The more congestion pricing advocates defend it the worse they make it look...
Getting a policy like this right, with only good outcomes and none unexpectedly terrible, requires a scalpel, not a chainsaw. You have to anticipate what could be terrible and carefully carve out a policy that won't be.
This quote from Representative Don Beyer, a car dealer (!!!), on Kathy Hochul's congestion pricing fuckup is 🧑🍳 💋.
"It's like taxing cigarettes or alcohol. You tax things you don't like, and incentivize things you do like. And we don't like congestion."
You’re anti-congestion pricing? Despite the fact that it’s worked well basically everywhere it is implemented, it ties local funding to local use, and taxes a textbook externality?
I am against THIS policy, and overall dubious about it as a general solution, esp. in the NYC region, which differs significantly from elsewhere it's been used.
Ex: multiple jurisdictions (states!), inadequate and poorly integrated cross-regional transit, tricky topography (water! cliffs!), etc.
Bizarre list of problems. NYC is by far the most transit-integrated city with its metropolitan area in the country. The multiple jurisdictions thing is irrelevant. What does the topography have to do with anything?
These things you are dismissing matter!
NJ transit is not well-integrated with NY transit, for instance. There's not enough capacity, it costs more, etc. There needs to be more transit FIRST, but it's also harder to build because of terrain.
No, this is a trap that anti-urbanists always pull. "We can't build more houses, the transit infrastructure won't support it!" "Don't built transit infrastructure, it's not necessary for the level of housing here!"
Congestion pricing will help fund transit expansion.
Not like this, not equitably, and not without just moving the congestion or pricing people out of inter-regional travel.
You can't just throw any policy at a problem and expect it to fix the problem!
Want less congestion in Manhattan? Great. Then do it in a way that doesn't create new problems.
What you really mean is, do nothing and simply live with it and with the emissions. I'm not exactly hearing an alternative, beyond the unicorn of "find funding for more transit from somewhere that we haven't found it previously, without actually creating a new revenue source"
I suspect this moment has changed the politics enough to get that investment.
I also suggested an alternate approach that gets most of what is wanted with fewer downsides.
And my ultimate point: you can't just impose any regime and expect it to meet your policy goal. THE DETAILS MATTER!
And as you've been told multiple times in this thread, this was a very detailed design process. And also: you suspect wrong. Until we actually get permitting/NEPA reform, it is not actually going to be easier to build. And that's nothing something New York can do unilaterally, nor NY+NJ jointly!

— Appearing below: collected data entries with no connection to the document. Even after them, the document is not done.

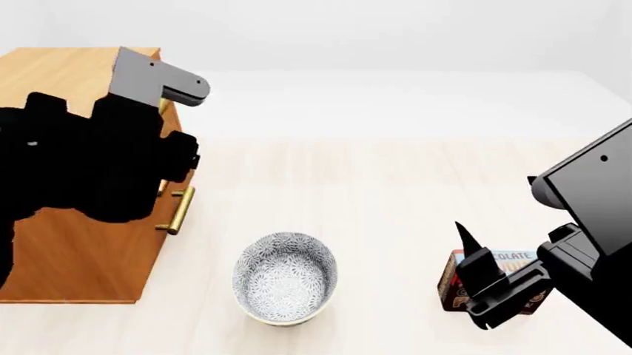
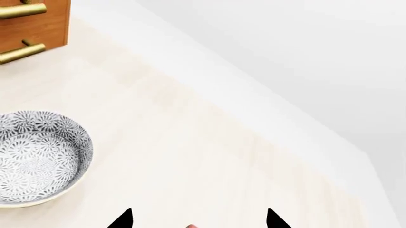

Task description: Put the butter at the back in the top drawer of the cabinet and close it.

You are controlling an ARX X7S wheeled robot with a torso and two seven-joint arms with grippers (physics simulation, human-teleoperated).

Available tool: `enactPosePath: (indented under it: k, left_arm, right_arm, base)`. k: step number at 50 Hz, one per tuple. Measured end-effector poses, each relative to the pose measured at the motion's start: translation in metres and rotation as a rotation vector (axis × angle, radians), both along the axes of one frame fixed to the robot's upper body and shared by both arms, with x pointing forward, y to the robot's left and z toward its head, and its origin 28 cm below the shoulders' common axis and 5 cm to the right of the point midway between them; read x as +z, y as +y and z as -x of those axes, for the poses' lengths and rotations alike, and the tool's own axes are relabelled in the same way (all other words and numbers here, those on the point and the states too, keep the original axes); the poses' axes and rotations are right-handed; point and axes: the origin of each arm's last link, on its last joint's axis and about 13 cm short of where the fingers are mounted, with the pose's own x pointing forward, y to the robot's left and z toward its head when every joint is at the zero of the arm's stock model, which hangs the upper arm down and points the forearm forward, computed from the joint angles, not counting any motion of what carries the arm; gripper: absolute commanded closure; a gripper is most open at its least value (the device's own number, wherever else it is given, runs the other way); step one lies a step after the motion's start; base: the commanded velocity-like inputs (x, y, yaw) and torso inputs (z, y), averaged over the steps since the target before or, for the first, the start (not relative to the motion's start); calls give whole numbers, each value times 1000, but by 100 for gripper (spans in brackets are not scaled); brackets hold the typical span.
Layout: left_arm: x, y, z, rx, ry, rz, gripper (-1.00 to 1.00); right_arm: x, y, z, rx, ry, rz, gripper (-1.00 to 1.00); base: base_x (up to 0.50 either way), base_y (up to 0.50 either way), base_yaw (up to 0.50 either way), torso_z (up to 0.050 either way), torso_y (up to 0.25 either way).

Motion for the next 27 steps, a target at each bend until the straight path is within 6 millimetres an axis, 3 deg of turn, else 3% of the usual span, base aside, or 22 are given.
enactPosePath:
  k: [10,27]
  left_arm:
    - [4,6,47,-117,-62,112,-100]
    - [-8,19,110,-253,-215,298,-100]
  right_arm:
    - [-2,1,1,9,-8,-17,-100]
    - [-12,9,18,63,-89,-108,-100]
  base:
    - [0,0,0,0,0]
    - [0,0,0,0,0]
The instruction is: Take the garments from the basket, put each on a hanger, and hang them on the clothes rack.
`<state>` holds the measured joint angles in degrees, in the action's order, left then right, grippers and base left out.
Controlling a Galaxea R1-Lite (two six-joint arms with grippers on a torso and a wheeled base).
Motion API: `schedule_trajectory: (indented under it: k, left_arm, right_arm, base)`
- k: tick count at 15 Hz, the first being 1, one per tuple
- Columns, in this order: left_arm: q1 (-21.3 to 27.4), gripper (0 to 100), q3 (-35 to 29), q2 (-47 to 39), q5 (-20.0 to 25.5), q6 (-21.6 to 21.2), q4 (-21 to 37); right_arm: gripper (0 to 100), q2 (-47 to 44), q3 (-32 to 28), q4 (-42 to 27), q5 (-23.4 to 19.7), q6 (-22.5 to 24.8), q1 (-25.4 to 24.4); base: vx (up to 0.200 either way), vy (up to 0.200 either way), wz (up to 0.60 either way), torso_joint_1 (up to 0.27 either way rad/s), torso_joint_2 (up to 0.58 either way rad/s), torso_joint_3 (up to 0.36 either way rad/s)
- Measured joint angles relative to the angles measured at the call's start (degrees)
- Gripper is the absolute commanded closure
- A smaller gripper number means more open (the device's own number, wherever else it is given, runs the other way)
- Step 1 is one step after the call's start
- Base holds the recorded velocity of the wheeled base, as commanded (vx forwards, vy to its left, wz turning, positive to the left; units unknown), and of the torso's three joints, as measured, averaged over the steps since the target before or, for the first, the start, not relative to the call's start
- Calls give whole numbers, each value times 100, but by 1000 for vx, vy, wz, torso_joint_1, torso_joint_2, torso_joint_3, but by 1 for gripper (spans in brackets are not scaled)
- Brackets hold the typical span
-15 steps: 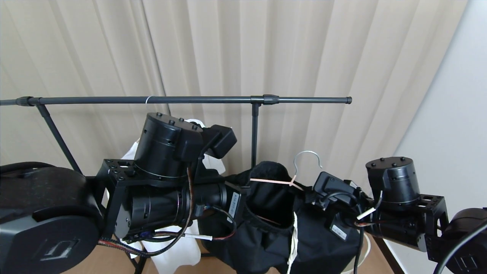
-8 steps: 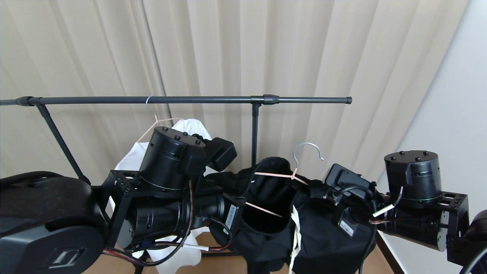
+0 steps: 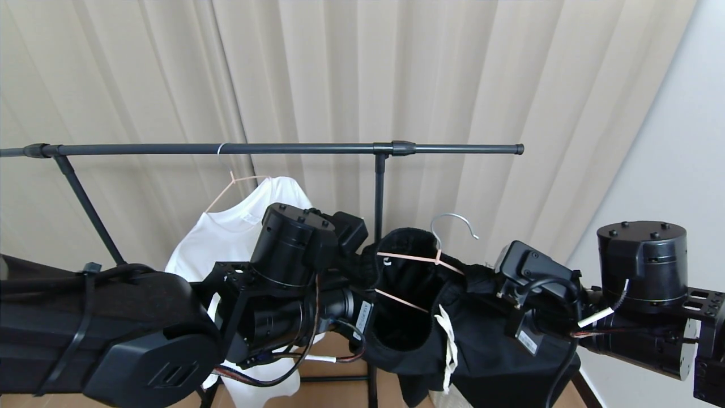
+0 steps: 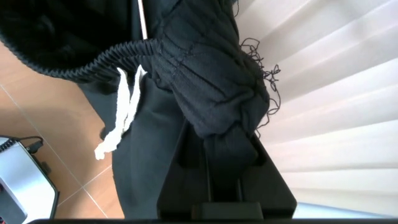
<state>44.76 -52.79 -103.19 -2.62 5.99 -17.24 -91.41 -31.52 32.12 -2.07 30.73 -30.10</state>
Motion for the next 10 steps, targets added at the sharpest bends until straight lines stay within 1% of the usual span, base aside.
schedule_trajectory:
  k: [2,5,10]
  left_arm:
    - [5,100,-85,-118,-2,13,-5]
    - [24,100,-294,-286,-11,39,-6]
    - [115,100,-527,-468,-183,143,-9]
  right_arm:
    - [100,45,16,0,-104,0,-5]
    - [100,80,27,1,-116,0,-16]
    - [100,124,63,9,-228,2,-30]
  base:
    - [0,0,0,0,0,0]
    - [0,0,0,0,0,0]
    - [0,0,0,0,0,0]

I remain unclear on how topography is an issue here, the transit infrastructure is pretty built out. On multiple jurisdictions, NJ at least gets a cut and as someone who commutes from JC through the tunnel on public transit, this will absolutely benefit me. And as noted, there’s low income relief
I've credited lots of counter-arguments. But, you know, it's hard to keep up when you're the Discourse... The good points are buried under lots of garbage shitposts and so I can't get to them all. (I can't even SEE them all.)
That's fair enough (I also did not intend to snowball this into All of BlueSky lol but this platform is very aggressive about showing people's replies in the feeds I guess)
It's been a Morning. I know I'm being dragged, and that's not great, but the amount of abuse v. reasonable pushback isn't really making me doubt my take. There's really not a lot of the latter, and that's what actually could.